The folks of Hotchkiss Falls interpret the note as a suicide letter and lift their pitchforks at Bob, who they believe is responsible for the ordeal. Meanwhile, Peggy is actually alive and has made her way to New York City, where she hopes to begin an exciting, brand new life.

Slightly Dangerous was directed by Wesley Ruggles, written for the screen by Charles Lederer and George Oppenheimer. According to TCM’s introduction for the film (airing as one of “Bob’s Picks” last month), this was Lana Turner’s first “A”-budget movie, and the first for which she received top billing.

Slightly Dangerous is a misleading title for this film. There’s nothing dangerous about it. The plot boils down to two threads: a case of mistaken identity when Peggy reaches New York, and Bob’s comic journey to find Peggy when all of Hotchkiss Falls assumes she’s dead.
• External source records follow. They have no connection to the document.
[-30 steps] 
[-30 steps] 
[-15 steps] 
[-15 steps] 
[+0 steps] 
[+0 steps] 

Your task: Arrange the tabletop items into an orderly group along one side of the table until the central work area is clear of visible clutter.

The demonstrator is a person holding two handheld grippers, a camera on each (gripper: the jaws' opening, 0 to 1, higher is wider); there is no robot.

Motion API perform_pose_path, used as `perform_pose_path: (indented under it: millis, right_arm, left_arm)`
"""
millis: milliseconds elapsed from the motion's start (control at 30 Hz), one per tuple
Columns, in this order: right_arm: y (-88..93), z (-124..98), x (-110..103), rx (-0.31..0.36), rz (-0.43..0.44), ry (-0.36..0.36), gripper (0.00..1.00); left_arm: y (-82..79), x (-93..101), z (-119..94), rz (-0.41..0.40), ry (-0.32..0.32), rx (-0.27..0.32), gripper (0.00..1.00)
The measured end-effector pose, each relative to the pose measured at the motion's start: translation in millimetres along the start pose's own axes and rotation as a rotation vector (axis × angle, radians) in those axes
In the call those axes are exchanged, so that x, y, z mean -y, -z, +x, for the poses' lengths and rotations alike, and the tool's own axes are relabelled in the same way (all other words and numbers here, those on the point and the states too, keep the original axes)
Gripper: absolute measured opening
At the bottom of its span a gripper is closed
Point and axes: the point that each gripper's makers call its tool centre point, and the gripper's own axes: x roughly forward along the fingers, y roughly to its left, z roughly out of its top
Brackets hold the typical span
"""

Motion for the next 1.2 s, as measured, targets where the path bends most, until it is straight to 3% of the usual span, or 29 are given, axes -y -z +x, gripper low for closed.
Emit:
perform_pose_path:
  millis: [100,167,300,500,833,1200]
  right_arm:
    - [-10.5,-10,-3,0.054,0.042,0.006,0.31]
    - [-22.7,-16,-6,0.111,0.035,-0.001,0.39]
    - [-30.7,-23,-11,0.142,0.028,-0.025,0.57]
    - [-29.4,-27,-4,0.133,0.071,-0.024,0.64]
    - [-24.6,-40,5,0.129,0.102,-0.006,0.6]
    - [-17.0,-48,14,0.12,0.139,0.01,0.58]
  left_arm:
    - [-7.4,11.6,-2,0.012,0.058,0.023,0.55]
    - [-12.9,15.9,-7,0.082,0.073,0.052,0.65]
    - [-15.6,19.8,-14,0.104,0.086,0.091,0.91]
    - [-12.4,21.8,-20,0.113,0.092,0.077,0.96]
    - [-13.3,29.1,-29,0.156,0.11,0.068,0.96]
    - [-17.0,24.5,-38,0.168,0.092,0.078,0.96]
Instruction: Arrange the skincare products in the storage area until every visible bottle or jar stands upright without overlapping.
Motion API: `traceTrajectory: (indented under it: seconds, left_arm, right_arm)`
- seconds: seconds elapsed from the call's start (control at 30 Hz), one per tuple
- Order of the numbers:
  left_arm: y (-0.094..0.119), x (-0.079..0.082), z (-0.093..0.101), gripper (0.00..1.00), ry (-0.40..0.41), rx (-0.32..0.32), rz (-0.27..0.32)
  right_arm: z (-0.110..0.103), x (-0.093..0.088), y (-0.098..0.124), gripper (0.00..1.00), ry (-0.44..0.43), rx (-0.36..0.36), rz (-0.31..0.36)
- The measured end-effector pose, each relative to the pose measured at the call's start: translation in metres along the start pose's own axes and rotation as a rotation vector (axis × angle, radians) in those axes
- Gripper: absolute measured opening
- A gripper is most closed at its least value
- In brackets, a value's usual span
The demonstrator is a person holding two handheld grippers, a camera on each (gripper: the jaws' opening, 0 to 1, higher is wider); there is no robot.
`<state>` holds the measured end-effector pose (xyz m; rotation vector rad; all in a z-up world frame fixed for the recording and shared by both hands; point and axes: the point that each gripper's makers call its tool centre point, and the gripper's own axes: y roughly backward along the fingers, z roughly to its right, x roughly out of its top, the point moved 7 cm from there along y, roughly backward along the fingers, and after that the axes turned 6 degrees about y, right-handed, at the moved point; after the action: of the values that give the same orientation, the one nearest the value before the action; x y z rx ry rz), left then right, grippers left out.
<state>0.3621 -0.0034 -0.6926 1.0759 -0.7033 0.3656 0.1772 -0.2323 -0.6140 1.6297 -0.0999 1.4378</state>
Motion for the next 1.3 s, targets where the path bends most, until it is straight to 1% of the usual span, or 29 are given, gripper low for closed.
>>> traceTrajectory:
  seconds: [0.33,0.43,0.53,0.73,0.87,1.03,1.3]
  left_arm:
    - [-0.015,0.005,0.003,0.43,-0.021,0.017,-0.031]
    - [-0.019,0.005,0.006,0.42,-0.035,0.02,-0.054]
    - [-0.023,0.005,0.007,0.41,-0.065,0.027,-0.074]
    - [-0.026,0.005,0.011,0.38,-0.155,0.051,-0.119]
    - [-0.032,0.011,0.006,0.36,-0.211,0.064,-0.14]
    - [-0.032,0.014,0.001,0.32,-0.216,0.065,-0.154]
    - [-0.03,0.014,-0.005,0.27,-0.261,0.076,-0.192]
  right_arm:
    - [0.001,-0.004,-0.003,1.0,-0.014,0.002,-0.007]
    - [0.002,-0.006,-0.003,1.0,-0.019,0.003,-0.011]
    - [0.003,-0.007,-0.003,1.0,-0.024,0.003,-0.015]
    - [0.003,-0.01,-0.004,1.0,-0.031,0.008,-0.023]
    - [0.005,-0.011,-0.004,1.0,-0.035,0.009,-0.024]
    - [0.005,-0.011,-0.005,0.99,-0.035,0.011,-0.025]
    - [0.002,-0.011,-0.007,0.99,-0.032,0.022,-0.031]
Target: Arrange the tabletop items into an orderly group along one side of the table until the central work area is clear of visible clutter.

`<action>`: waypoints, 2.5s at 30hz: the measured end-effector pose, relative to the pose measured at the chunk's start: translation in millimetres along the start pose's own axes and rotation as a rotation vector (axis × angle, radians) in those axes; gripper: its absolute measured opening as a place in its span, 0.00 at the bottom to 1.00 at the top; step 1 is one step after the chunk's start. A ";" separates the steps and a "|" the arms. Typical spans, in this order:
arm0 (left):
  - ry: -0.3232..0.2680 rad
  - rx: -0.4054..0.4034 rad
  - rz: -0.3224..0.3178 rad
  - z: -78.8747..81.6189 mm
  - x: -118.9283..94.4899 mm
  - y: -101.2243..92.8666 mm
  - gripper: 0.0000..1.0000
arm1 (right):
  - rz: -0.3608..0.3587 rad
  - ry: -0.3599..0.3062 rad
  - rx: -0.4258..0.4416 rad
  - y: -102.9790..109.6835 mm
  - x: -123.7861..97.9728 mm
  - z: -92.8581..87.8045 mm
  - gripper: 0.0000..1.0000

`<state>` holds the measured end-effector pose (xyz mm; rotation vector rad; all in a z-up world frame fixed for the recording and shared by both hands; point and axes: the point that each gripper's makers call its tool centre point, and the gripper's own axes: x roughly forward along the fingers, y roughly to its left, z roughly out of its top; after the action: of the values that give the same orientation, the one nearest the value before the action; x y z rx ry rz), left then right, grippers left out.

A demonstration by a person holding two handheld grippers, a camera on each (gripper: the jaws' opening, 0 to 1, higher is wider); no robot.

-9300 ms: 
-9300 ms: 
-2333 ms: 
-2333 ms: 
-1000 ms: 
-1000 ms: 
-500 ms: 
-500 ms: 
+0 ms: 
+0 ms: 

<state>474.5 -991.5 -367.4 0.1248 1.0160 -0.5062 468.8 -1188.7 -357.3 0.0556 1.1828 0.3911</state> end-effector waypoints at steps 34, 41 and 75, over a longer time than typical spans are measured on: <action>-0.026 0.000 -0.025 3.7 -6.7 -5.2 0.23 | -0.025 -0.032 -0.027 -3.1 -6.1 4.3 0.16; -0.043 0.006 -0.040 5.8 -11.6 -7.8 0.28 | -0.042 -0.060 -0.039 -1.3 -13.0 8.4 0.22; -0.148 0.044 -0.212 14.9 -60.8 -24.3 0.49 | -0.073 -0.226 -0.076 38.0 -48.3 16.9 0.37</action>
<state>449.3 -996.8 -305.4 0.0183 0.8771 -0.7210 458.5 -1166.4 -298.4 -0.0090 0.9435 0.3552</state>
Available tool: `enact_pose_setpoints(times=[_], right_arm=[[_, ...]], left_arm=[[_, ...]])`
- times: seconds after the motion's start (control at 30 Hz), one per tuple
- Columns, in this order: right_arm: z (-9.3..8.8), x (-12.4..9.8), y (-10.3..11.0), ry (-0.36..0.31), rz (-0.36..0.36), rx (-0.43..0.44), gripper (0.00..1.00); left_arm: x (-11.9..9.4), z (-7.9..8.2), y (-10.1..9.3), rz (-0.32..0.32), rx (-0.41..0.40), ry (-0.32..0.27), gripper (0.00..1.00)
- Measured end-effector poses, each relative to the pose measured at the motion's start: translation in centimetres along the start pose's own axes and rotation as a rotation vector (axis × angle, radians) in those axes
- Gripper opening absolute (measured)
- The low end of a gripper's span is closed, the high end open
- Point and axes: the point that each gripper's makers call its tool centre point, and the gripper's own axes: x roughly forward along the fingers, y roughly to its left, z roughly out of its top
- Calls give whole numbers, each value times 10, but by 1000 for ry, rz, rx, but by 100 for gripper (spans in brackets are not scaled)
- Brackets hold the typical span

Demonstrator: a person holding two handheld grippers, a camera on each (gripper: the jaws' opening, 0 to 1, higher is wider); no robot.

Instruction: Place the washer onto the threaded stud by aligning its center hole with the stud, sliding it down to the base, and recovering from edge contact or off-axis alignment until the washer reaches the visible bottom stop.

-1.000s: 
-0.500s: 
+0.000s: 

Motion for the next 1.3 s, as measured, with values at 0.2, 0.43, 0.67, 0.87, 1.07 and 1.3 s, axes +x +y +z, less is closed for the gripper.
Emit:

The mood is light throughout the film, and there are a lot of laughs that come with all of the complications that arise for both Peggy and Bob.

Lana Turner gives a great performance here. Peggy is spunky, outspoken, and determined to change her own life for the better. Her disdain for her small-town life in Hotchkiss Falls seems a little over-dramatic — she at least has a job and a place to live, after all — but you can’t blame a girl for wanting more out of life than countless hours spent serving sundaes and soda to shoppers.

Lana is very believable in the role, and the charm she delivers in her early scenes despite her character’s less-than-optimistic outlook on life endears the viewer to her from the start. Peggy’s methods for achieving a new life become a little far-fetched and leave her in over her head, but she readily acknowledges her mistakes, and the viewer continues to wish the best for her.

(Screen capture by Lindsey for TMP)

(Screen capture by Lindsey for TMP)

Robert Young was also a good choice for his role, store manager Bob, desperate to clear his name after Peggy disappears from Hotchkiss Falls. He does well in the role but doesn’t take any shine away from his leading lady, who was getting her first break as a top-billed star. Young is always good at playing the mishap-prone, guilty-conscience fella, so his performance here seems quite effortless.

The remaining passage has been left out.